- _Work request_
As the answer, give every line of the records that includes the word "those".

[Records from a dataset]

::::::

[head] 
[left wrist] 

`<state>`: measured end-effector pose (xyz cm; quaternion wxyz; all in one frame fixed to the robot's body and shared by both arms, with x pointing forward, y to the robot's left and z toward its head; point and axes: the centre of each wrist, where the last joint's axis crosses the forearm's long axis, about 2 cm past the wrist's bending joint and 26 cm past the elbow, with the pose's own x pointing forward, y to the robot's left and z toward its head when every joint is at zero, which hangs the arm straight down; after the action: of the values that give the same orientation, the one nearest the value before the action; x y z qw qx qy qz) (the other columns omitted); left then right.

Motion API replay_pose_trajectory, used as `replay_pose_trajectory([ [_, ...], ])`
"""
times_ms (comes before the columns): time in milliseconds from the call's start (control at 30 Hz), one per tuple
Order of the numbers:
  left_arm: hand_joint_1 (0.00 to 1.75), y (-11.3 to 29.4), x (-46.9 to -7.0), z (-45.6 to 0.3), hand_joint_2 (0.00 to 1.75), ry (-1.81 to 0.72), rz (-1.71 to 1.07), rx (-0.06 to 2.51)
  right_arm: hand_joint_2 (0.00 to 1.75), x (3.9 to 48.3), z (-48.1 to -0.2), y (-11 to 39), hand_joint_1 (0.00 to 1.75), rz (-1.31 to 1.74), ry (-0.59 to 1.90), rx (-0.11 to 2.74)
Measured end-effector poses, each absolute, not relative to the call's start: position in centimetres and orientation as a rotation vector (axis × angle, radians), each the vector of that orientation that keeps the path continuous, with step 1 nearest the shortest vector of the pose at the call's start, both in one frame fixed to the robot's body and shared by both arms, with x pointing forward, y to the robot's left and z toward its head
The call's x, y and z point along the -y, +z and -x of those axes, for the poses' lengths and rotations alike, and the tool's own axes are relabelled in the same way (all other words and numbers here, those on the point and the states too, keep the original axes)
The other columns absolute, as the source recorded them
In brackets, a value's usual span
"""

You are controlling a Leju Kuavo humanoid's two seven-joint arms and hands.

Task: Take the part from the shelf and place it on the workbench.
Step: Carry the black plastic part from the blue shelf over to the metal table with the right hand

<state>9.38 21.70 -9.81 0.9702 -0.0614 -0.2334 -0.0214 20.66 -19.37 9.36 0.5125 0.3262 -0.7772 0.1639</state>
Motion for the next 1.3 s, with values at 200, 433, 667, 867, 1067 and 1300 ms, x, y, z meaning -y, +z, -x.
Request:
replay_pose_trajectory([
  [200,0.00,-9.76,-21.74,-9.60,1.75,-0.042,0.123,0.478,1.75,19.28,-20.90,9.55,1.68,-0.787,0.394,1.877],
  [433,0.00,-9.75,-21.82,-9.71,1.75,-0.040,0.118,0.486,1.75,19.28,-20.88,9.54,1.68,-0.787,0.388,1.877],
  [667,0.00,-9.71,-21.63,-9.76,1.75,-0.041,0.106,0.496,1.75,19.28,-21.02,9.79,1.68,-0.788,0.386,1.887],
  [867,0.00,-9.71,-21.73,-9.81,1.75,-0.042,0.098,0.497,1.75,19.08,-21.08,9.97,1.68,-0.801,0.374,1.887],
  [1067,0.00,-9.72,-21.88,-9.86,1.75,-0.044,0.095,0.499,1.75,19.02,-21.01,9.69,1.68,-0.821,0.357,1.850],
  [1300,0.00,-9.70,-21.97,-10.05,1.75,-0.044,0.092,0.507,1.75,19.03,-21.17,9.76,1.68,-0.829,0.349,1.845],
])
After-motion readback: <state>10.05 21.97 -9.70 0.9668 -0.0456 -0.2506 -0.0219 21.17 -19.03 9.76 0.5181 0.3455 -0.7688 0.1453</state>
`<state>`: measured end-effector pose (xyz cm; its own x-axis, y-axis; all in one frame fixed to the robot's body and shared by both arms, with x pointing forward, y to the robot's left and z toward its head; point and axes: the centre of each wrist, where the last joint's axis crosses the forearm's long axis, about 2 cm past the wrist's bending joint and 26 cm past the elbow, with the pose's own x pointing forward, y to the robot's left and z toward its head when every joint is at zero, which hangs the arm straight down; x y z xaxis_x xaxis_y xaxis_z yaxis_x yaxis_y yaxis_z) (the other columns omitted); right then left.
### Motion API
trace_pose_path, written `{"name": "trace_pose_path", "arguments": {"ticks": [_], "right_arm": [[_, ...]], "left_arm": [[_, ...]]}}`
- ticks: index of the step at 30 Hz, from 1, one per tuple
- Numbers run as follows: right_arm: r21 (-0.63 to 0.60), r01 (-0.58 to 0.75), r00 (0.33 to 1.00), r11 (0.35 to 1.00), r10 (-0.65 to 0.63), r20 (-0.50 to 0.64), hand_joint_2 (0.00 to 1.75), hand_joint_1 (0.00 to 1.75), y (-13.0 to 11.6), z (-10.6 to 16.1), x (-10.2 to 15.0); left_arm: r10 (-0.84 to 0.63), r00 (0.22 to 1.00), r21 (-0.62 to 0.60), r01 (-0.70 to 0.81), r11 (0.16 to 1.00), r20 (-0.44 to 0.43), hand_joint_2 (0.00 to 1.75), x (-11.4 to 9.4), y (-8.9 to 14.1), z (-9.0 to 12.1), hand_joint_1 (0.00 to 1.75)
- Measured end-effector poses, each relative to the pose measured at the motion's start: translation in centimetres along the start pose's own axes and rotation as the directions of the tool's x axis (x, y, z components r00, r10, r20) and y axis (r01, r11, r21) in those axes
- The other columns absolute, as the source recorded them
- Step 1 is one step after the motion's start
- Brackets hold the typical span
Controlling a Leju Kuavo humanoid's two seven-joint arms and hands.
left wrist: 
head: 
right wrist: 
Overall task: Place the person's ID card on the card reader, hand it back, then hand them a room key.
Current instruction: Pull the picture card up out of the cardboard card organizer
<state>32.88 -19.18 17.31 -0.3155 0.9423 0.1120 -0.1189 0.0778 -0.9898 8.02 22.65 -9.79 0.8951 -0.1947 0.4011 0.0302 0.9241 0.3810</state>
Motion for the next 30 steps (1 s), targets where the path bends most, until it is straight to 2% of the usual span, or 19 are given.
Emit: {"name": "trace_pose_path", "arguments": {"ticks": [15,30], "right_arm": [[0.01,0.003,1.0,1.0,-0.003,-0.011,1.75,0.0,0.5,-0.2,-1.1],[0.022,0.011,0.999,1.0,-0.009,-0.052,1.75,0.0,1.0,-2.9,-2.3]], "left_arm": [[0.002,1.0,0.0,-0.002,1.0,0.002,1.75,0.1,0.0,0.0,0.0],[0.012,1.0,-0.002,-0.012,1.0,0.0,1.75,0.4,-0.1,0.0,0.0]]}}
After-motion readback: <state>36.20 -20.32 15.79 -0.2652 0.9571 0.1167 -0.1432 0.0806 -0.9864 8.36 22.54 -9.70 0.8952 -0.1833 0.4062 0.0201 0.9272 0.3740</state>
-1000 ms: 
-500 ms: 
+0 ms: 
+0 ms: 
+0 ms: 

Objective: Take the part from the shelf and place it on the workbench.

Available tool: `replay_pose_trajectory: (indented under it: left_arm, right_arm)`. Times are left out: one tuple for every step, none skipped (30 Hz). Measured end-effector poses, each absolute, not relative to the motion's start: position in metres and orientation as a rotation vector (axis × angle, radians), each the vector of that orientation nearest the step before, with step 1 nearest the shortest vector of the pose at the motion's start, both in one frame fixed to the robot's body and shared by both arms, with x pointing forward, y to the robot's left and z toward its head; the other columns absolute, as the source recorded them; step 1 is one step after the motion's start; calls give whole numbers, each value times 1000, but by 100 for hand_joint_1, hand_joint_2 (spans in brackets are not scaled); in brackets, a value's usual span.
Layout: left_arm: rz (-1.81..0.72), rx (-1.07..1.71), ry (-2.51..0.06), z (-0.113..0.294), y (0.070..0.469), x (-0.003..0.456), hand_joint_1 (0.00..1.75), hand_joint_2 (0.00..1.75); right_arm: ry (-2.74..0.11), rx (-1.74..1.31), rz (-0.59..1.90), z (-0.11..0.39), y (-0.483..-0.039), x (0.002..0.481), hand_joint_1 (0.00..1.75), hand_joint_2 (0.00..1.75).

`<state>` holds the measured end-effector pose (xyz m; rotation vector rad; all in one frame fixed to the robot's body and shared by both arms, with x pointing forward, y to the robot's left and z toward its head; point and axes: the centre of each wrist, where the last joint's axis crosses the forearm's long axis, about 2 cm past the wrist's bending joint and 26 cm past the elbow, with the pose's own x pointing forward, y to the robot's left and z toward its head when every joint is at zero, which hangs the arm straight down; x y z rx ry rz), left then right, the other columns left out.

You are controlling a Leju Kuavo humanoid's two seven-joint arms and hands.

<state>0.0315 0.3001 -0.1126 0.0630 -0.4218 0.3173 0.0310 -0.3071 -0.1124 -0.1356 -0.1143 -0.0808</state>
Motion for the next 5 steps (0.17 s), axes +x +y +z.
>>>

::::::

- _Exercise result_
The call's x, y and z point along the -y, +z and -x of those axes, for the poses' lengths and rotations alike, and the tool's own axes are relabelled in the same way (all other words and numbers here, those on the point and the states too, keep the original axes)
- Measured end-effector poses, each relative to the pose measured at the motion's start: translation in centimetres along the start pose's own axes and rotation as the directions of the tool's x axis (x, y, z components r00, r10, r20) and y axis (r01, r11, r21) in those axes

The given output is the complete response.